Worship, Evelyn Underhill

worship

Worship, in all its grades and kinds, is the response of the creature to the Eternal: nor need we limit this definition to the human sphere. There is a sense in which we may think of the whole life of the Universe, seen and unseen, conscious and unconscious, as an act of worship, glorifying its Origin, Sustainer, and End.

Worship is an Anglican classic, written by Evelyn Underhill, a mystic and spiritual writer of the early twentieth century, whose reputation as a Christian intellectual stands alongside figures such as Dorothy L. Sayers, C.S. Lewis and Charles Williams. Her writings show a profound interest in the spiritual reality she perceived pressing in on human life from all directions, and a powerful sense of the importance of beauty. In Worship she explores the nature of Christian worship, and the way the different Christian traditions express their beliefs through their worship life. She examines, analyses and sometimes critiques the ways in which Christians worship, producing a powerful and moving account of worship as a central aspect of religious life, and of reality itself.

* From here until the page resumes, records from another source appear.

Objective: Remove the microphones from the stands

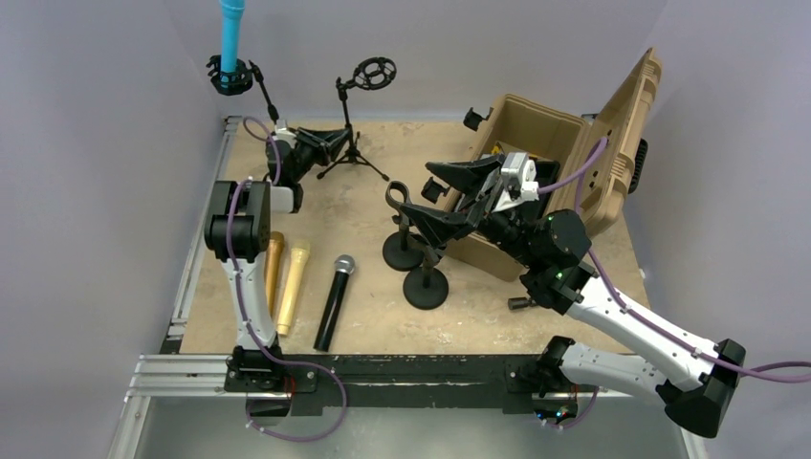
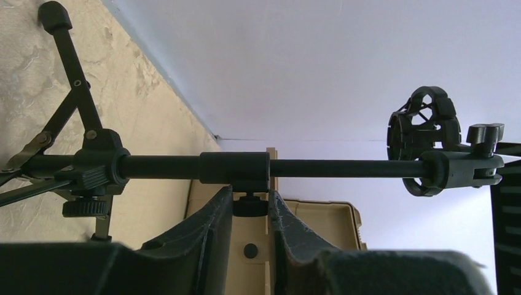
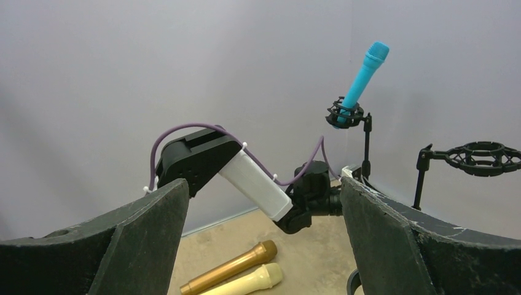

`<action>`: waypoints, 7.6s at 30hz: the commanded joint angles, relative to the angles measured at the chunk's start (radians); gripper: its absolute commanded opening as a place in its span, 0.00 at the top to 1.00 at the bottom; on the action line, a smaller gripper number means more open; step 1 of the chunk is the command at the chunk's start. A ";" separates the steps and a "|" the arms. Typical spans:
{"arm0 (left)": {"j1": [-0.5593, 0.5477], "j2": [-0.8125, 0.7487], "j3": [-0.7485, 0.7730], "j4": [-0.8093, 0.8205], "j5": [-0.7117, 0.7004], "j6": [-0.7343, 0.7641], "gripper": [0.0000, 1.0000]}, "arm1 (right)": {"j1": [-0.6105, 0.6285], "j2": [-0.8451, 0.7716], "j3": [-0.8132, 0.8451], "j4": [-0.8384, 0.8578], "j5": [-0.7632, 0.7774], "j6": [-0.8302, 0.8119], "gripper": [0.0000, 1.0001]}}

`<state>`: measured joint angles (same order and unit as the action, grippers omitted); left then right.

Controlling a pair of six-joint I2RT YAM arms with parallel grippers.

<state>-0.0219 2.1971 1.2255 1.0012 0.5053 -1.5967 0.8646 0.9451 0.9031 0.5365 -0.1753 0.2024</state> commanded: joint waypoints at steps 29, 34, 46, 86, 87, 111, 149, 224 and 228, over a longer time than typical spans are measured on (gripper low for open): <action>-0.191 -0.310 0.284 -1.067 -0.451 1.247 0.42 | 0.001 0.004 0.043 0.036 -0.018 0.024 0.10; -0.200 -0.282 0.309 -1.068 -0.478 1.238 0.48 | 0.002 0.012 0.044 0.037 -0.020 0.023 0.09; -0.202 -0.217 0.397 -1.082 -0.487 1.221 0.57 | 0.001 0.016 0.031 0.047 -0.016 0.025 0.10; -0.005 -0.137 0.142 -0.574 0.035 0.416 1.00 | 0.002 0.047 0.035 0.057 -0.022 0.026 0.10; 0.000 -0.122 0.127 -0.518 0.047 0.353 1.00 | 0.002 0.048 0.034 0.060 -0.023 0.027 0.10; -0.004 0.014 -0.072 0.115 -0.068 -0.180 0.61 | 0.002 0.054 0.040 0.070 -0.036 0.039 0.09; -0.186 -0.255 0.303 -0.964 -0.544 1.158 0.50 | 0.004 0.048 0.049 0.056 -0.028 0.029 0.10; -0.011 -0.439 -0.125 -0.604 -0.434 0.452 0.49 | 0.004 0.032 0.025 0.068 -0.026 0.039 0.10; -0.011 -0.334 0.049 -0.676 -0.405 0.472 0.49 | 0.004 0.038 0.028 0.066 -0.025 0.041 0.10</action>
<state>-0.0395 1.7969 1.1179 0.4423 0.1532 -1.2201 0.8646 0.9943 0.9161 0.5701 -0.2008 0.2283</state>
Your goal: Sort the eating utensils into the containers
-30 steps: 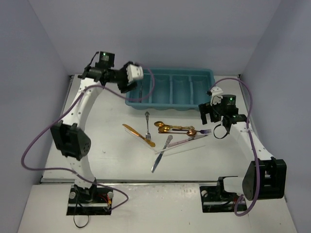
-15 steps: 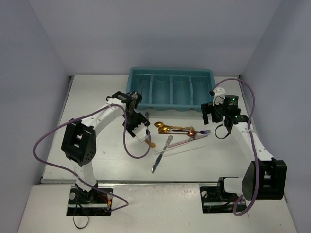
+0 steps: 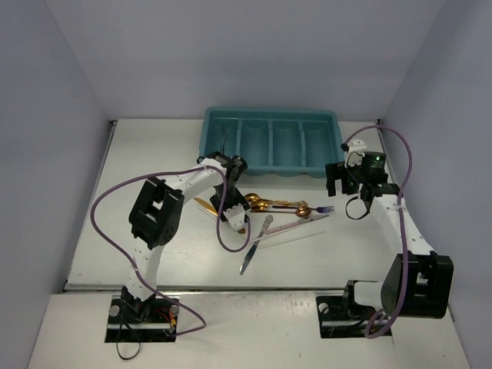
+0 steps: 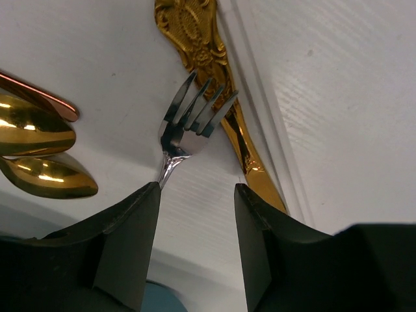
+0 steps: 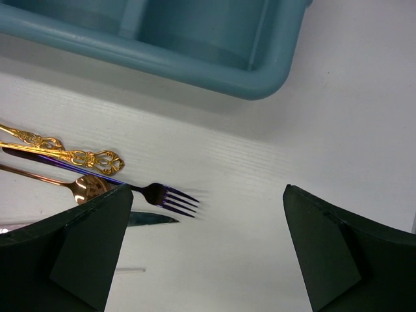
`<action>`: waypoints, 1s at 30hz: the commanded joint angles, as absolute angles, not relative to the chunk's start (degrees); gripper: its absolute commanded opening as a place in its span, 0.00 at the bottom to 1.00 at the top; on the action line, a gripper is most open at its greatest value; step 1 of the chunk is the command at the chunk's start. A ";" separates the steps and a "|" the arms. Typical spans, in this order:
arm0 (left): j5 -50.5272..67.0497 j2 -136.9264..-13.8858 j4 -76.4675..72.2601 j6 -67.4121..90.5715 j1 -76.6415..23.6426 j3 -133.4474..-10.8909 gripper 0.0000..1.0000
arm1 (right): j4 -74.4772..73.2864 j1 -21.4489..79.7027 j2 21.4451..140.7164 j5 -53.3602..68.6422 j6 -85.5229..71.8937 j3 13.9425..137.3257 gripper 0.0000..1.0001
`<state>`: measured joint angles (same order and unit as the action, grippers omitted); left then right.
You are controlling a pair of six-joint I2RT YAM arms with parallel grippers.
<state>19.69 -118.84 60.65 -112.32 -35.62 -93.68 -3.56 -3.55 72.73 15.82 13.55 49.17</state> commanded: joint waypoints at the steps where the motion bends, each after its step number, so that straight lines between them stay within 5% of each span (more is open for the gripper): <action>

Liturgical worship shares with all ritual action the character of a work of art. Entering upon it, we leave the lower realism of daily life for the higher realism of a successive action which expresses and interprets eternal truth by the deliberate use of poetic and symbolic material. A liturgical service should therefore possess a structural unity; its general form and movement, and each of its parts, being determined by the significance of the whole. By its successive presentation of all the phases of the soul’s response to the Holy, its alternative use of history and oratory, drama and rhythm, its appeals to feeling, thought, and will, the individual is educated and gathered into the great movement of the Church.